- _Provided material_
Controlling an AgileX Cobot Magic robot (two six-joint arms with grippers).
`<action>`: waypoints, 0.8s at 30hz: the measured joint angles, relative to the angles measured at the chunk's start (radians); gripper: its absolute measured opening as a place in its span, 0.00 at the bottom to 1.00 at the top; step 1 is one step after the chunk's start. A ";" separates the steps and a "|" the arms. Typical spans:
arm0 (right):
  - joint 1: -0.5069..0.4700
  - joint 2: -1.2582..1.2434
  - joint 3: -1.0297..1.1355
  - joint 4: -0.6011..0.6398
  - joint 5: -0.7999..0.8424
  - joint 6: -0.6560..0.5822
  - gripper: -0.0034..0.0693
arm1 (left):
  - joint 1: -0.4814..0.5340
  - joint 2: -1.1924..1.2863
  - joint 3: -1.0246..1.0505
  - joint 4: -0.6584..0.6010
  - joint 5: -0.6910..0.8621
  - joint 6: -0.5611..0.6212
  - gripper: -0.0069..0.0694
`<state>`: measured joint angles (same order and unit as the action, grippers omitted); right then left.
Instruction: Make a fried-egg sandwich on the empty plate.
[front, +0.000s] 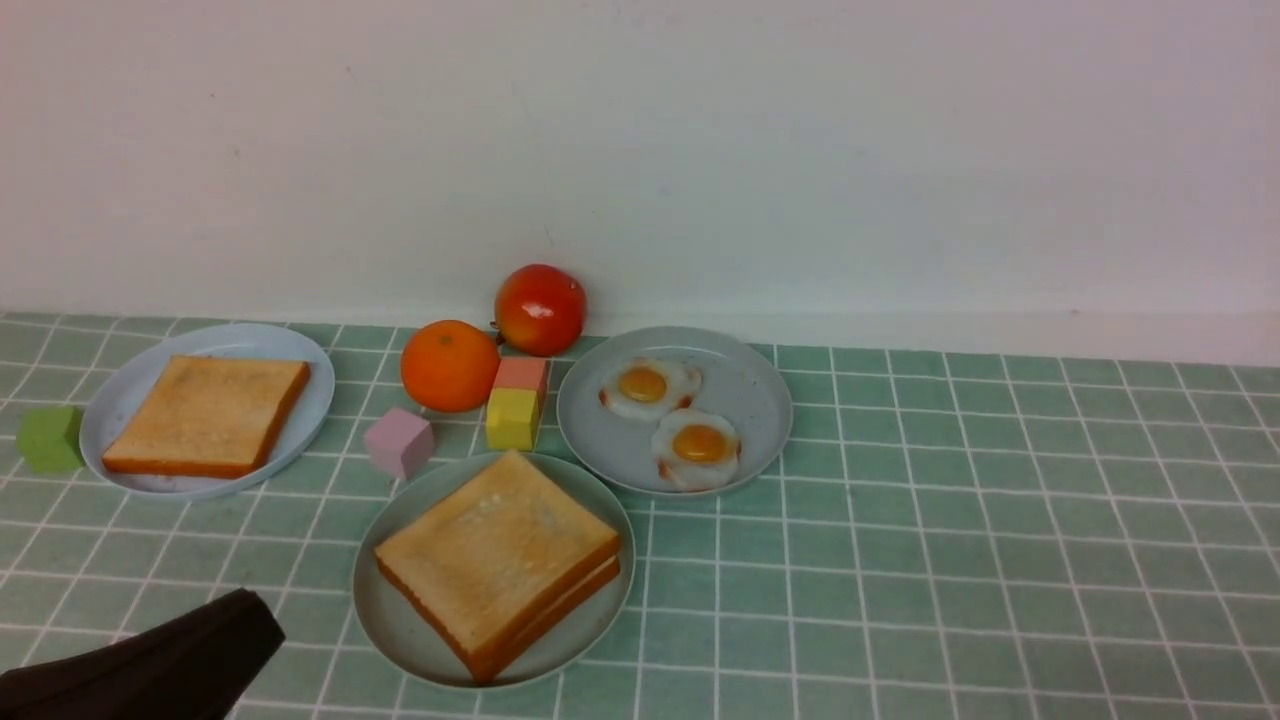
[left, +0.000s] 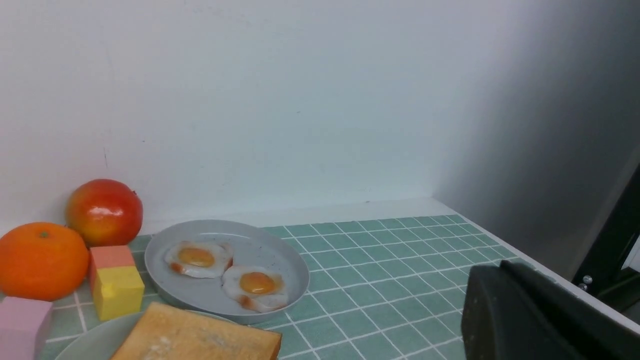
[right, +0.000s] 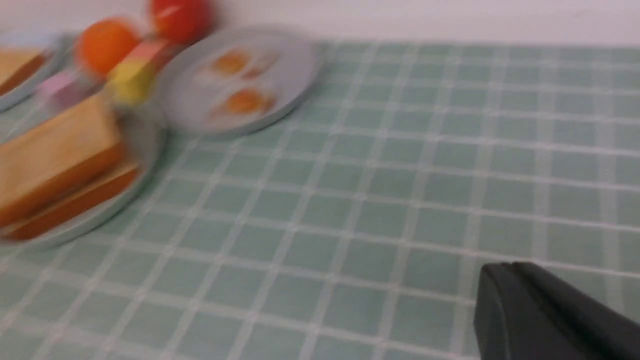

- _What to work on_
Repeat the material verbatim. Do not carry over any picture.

- _Solution for this problem_
Controlling an AgileX Cobot Magic robot (two six-joint arms with grippers).
`<action>`: waypoints, 0.8s at 30hz: the measured joint angles, relative to the angles measured at the chunk's start (radians); gripper: its absolute measured opening as a place in its span, 0.00 at the bottom to 1.00 at the top; step 1 is one step after the chunk's start. A ";" separates the steps and a "|" the arms. Typical spans:
arm0 (right):
  - joint 1: -0.5069..0.4700
  - joint 2: -1.2582..1.2434
  - joint 3: -1.0297..1.1355
  - joint 4: -0.6011..0.6398
  - joint 5: -0.7999..0.8424
  - joint 6: -0.6560..0.5822
  - gripper: -0.0034..0.0693
arm1 (left):
  - joint 1: -0.4814..0.5340
  - joint 2: -1.1924..1.2863
  - joint 3: -1.0246..1.0505
  - joint 4: -0.6584..0.6010
  - joint 5: -0.6910..0.8621
  - joint 6: -0.5611..0.6212
  - gripper: -0.0069..0.0694
`<state>`: measured joint angles (same order and unit as the action, grippers omitted); right then left.
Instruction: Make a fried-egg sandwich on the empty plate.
[front, +0.000s] 
[left, +0.000s] 
[right, +0.000s] 

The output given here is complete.